WHAT IS REQUIRED:
All pictures must be left out as you transcribe the lines from the first line of the data to the line containing "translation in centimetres", both included.

SUPPLIED RECORDS:
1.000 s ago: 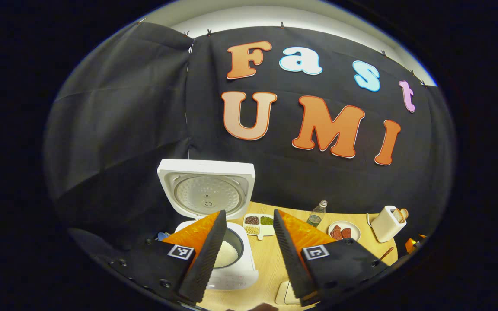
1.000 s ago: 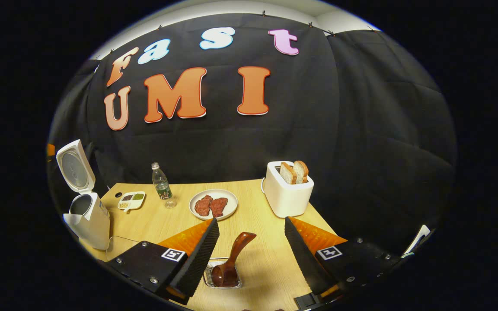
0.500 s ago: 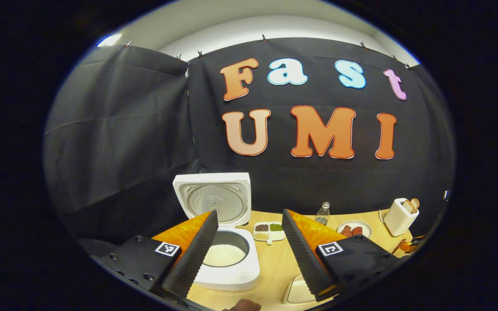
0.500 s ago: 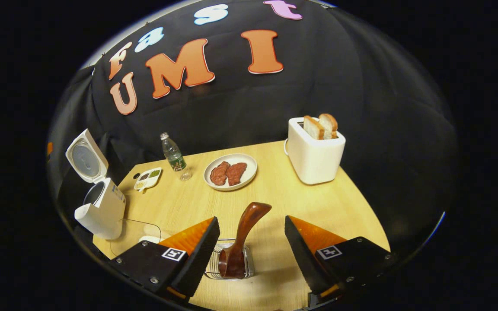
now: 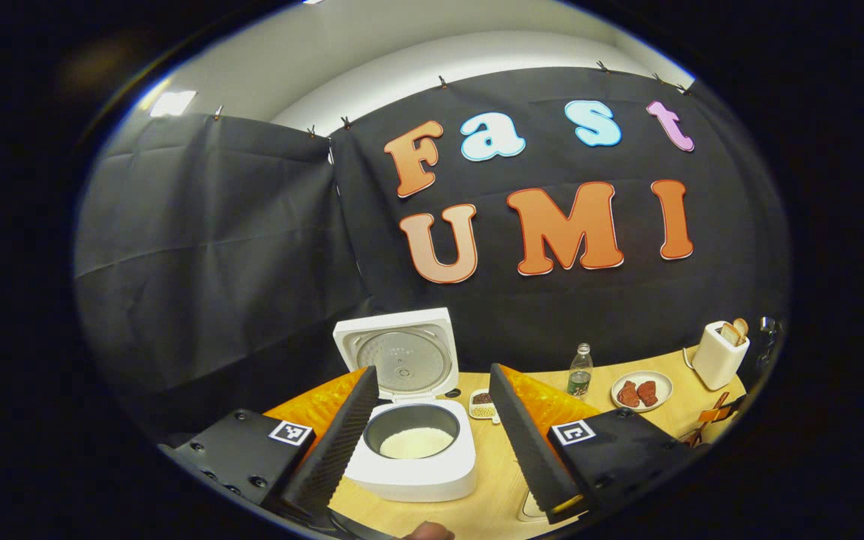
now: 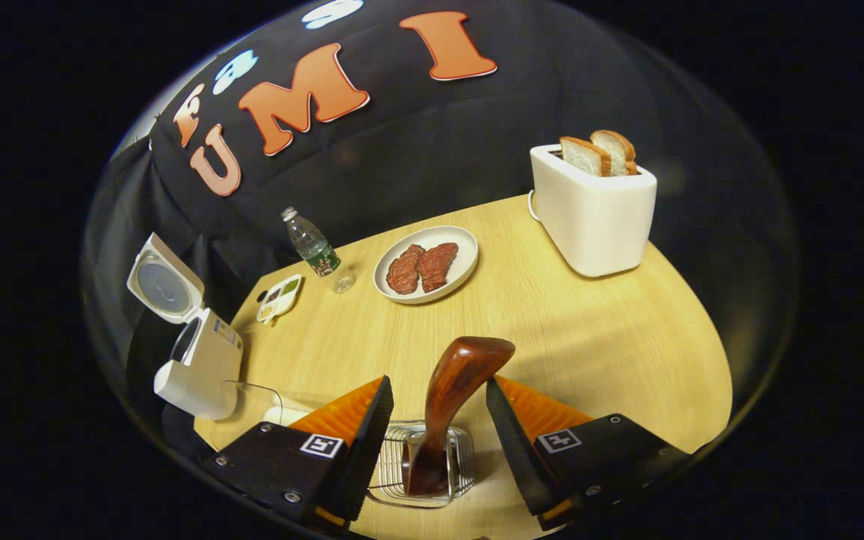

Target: Close the left gripper, press the button to open the rice cooker; take a wooden spoon from the chopstick holder with the right hand, scoop a spoonful of rice and pour it into the rice cooker, then put the wooden spoon back into the chopstick holder.

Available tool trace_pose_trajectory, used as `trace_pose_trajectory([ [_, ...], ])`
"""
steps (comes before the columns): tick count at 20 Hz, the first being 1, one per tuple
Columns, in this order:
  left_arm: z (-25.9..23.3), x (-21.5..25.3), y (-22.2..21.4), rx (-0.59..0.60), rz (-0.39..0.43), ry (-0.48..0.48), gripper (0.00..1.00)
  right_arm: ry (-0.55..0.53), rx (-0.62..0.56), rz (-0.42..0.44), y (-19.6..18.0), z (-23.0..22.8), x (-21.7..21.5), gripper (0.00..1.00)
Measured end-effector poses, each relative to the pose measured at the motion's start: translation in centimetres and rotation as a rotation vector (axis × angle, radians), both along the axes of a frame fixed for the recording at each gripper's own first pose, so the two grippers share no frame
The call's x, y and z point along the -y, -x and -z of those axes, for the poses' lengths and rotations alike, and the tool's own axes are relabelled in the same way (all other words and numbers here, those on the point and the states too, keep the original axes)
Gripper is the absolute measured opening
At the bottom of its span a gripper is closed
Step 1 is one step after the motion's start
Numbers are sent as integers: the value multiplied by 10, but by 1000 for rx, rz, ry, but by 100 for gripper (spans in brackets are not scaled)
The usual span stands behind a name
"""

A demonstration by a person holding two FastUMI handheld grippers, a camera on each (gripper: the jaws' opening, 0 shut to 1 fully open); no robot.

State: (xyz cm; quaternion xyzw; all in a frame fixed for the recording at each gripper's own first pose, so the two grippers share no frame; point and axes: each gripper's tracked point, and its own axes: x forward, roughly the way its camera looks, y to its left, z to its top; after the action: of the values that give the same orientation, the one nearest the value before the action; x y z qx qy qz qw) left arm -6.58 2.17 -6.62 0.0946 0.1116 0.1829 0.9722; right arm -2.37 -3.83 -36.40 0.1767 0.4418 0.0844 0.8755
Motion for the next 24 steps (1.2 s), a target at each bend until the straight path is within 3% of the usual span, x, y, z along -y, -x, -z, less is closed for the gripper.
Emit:
trace_pose_trajectory([
  [2,1,2,-2,-6,0,-1,100,-36,-13,25,-6,7,-1,76],
  [4,1,6,-3,-7,4,2,100,-67,-25,43,-10,9,-3,65],
  [6,4,9,-8,-10,9,9,100,-88,-30,56,-11,10,-2,50],
  [7,7,10,-10,-13,12,9,100,-106,-36,59,-9,9,-2,37],
  [9,6,11,-13,-9,22,5,100,-126,-42,81,-4,5,2,25],
  [19,13,8,-51,-16,126,43,100,-50,98,176,29,-16,1,18],
  [24,9,3,-70,3,191,40,100,8,99,242,33,-24,-1,15],
])
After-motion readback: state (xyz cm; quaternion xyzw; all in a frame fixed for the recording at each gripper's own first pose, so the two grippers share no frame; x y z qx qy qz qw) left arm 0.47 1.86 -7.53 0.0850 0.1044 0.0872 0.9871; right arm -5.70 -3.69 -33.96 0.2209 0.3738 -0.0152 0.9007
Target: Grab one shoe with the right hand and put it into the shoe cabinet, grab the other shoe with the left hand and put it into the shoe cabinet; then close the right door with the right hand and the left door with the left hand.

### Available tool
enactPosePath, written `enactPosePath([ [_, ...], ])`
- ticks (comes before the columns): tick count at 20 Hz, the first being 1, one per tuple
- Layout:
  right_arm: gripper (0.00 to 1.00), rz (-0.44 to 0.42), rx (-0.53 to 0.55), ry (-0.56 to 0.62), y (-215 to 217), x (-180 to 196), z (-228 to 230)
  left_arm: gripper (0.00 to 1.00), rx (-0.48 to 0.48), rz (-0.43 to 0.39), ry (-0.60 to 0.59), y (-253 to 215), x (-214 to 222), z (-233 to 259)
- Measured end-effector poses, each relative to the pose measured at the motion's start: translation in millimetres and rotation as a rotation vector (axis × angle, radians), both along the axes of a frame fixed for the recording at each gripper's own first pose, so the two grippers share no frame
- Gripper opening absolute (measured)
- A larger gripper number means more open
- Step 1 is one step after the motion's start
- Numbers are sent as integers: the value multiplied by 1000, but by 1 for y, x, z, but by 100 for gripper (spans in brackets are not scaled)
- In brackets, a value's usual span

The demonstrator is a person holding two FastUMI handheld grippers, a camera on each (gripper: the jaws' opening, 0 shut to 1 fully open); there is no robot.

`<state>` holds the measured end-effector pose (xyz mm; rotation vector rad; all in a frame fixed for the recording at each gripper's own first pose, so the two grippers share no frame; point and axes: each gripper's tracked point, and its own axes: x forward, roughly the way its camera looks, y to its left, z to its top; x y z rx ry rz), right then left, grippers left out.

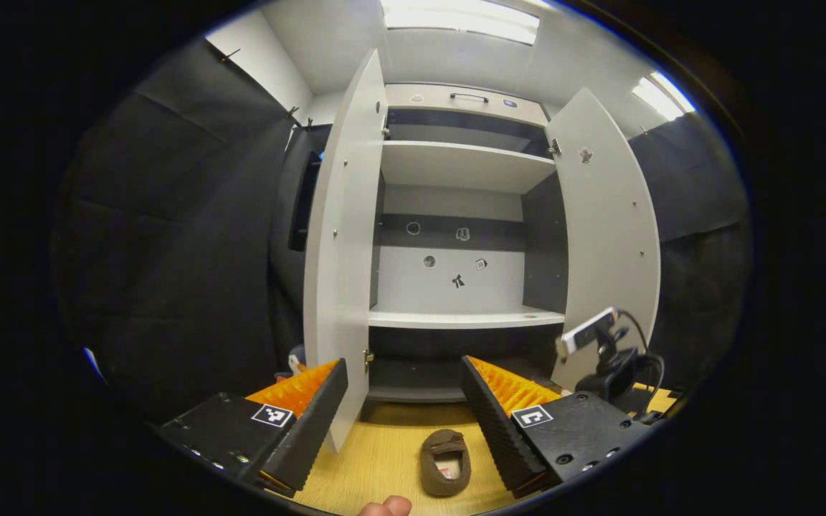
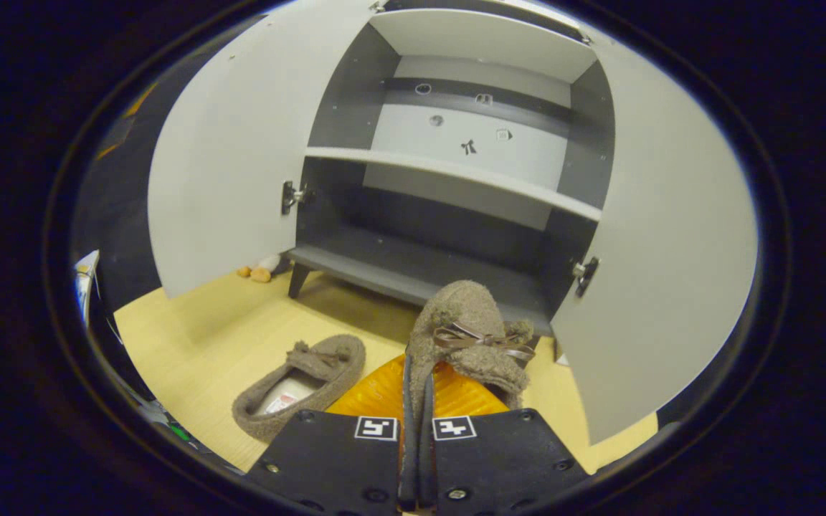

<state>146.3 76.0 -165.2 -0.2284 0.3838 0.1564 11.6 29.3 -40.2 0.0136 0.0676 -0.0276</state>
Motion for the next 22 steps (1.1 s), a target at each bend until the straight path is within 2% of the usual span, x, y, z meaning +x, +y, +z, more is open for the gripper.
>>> enactPosePath([
  [5,5,14,48,-126,4,45,119,95,-5,-25,-14,-10,0,4],
  [10,5,-9,18,-164,0,131,190,95,-1,-31,-23,-11,-1,8],
  [13,5,-38,-11,-127,-2,188,200,95,10,-36,-22,-12,-2,9],
  [16,5,-66,-63,-70,-1,234,190,95,13,-32,-22,-11,-3,9],
  [20,5,-121,-82,21,-4,272,167,95,19,-14,-29,-4,-4,9],
  [22,5,-140,-94,31,-4,285,165,95,21,0,-29,2,-4,8],
])
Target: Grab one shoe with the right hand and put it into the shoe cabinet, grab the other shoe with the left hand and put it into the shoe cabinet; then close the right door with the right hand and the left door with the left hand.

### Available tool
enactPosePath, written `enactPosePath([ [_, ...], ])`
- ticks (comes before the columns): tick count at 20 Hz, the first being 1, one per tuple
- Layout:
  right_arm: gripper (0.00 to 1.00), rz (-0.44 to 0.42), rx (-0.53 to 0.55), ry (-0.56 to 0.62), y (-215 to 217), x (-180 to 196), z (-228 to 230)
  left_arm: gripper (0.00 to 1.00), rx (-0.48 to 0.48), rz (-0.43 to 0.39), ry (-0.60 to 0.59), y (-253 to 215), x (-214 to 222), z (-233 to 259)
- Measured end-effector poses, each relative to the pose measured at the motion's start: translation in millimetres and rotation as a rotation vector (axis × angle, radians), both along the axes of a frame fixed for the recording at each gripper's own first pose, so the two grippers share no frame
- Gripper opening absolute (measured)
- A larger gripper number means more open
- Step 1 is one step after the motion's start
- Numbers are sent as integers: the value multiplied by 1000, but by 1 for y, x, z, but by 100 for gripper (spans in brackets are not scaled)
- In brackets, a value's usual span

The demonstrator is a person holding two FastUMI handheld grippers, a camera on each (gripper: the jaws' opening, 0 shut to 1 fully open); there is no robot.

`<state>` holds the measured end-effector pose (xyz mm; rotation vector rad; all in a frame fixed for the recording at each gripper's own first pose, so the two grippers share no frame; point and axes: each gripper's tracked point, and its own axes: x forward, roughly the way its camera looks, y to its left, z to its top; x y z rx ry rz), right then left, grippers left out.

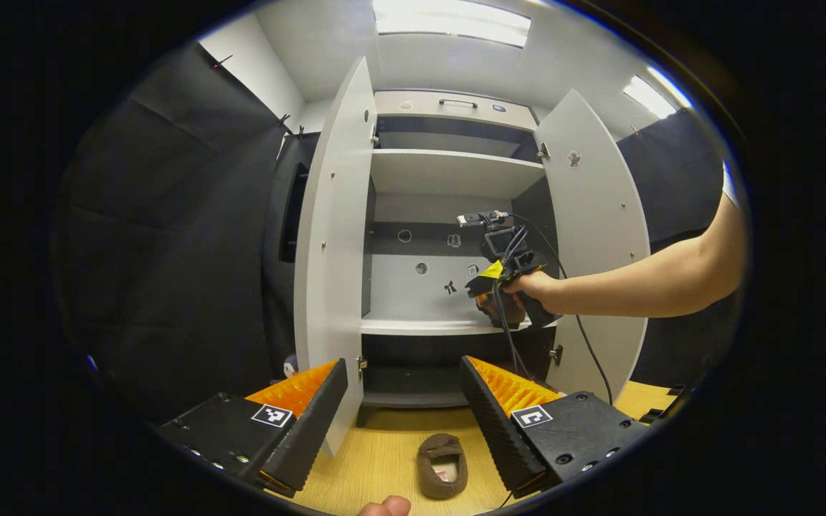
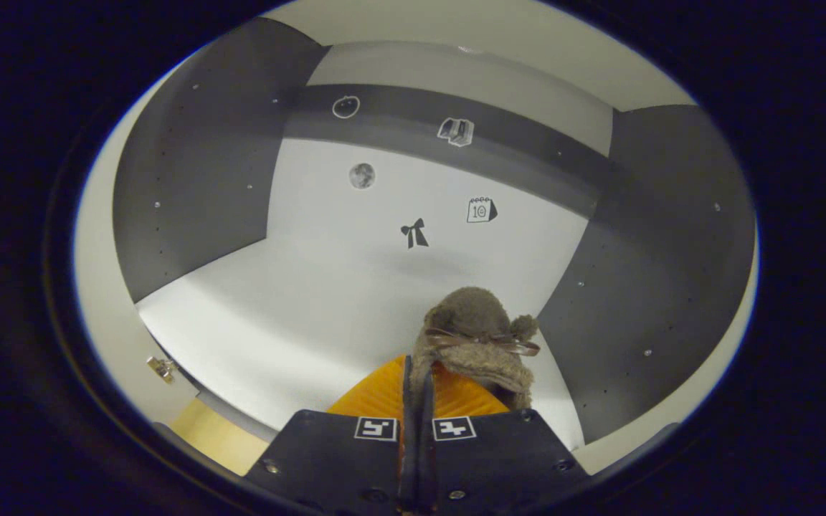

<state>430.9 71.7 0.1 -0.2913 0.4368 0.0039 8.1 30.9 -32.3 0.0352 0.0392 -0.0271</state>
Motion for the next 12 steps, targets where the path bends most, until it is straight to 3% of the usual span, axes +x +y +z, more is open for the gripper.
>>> enactPosePath([
  [3,6,-13,-21,16,3,3,-2,95,-2,14,0,6,2,0],
  [5,13,-11,-4,11,5,5,0,95,-4,21,1,9,1,-2],
  [8,41,-14,12,2,8,-8,9,95,-10,20,3,9,2,-3],
  [12,60,-16,44,-31,3,-32,30,95,-20,8,-6,5,2,0],
])
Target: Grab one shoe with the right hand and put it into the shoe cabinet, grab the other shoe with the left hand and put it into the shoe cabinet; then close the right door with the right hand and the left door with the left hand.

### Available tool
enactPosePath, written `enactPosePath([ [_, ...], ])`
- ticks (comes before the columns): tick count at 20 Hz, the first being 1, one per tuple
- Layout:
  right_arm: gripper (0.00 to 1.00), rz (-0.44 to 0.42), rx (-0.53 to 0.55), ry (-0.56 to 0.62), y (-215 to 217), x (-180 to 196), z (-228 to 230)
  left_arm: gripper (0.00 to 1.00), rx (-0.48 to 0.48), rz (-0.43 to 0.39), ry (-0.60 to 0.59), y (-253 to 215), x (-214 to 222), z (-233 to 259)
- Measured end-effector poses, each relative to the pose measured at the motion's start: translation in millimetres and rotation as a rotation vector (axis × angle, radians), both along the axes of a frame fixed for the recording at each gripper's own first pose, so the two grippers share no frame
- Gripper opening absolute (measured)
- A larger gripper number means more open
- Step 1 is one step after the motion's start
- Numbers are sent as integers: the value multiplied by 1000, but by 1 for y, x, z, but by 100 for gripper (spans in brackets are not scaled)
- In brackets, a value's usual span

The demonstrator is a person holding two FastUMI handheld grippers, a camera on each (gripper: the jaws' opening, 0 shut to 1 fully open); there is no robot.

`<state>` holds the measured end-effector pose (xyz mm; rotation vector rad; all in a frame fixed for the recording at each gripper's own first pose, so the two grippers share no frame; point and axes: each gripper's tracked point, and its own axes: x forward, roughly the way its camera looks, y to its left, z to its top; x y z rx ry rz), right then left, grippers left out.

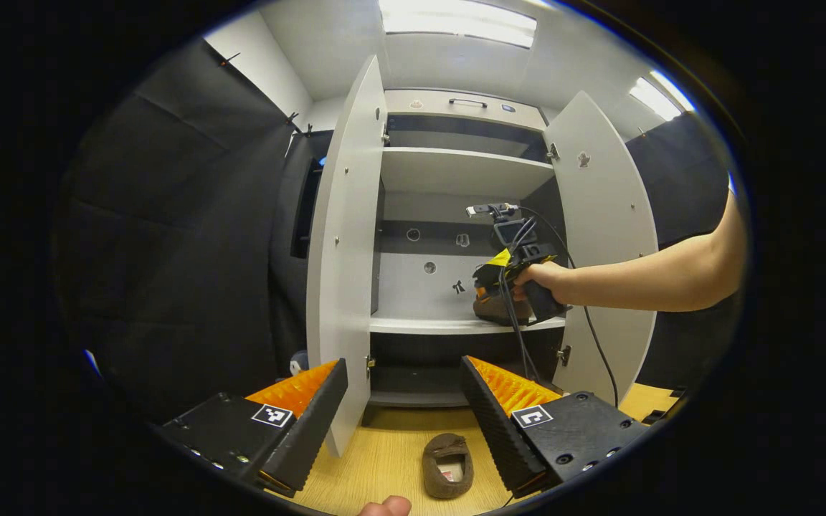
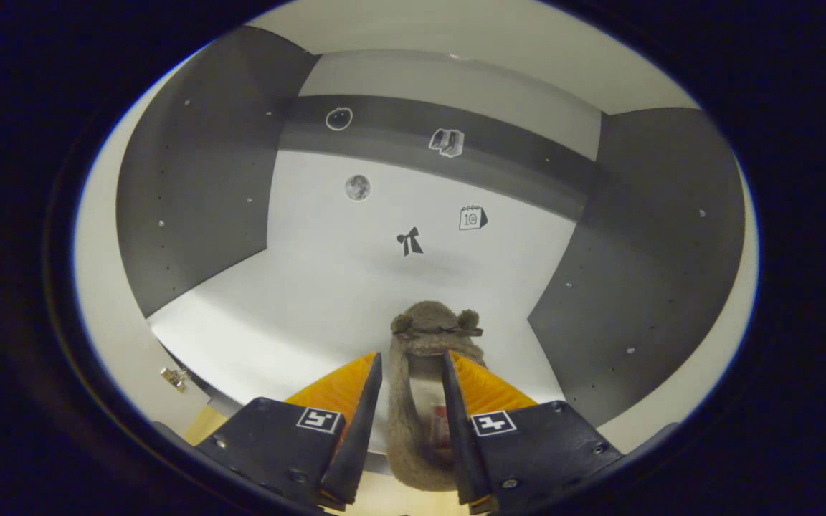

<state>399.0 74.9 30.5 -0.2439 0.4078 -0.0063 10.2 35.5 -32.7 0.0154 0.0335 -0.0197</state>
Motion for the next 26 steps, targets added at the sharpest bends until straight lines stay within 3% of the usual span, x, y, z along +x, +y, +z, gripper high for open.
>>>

ANSWER SPACE:
1.000 s ago: 
1.000 s ago: 
0.500 s ago: 
0.500 s ago: 
now: 
now: 

Target: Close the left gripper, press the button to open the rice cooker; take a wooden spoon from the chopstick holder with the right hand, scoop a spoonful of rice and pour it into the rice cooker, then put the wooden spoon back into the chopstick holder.

Available tool trace_pose_trajectory, used as `trace_pose_trajectory([ [_, ...], ])`
"""
steps (comes before the columns): tick count at 20 Hz, the first being 1, one per tuple
Columns, in this order:
  left_arm: z (-25.9..23.3), x (-21.5..25.3), y (-22.2..21.4), rx (-0.59..0.60), rz (-0.39..0.43), ry (-0.48..0.48), gripper (0.00..1.00)
  right_arm: ry (-0.55..0.53), rx (-0.62..0.56), rz (-0.42..0.44), y (-19.6..18.0), z (-23.0..22.8), x (-21.7..21.5), gripper (0.00..1.00)
Measured end-effector poses, each relative to the pose measured at the motion's start: translation in centimetres and rotation as a rotation vector (axis × angle, radians), both along the axes of a frame fixed for the recording at each gripper's own first pose, so the two grippers share no frame

Work on this exercise is complete, and nothing remains.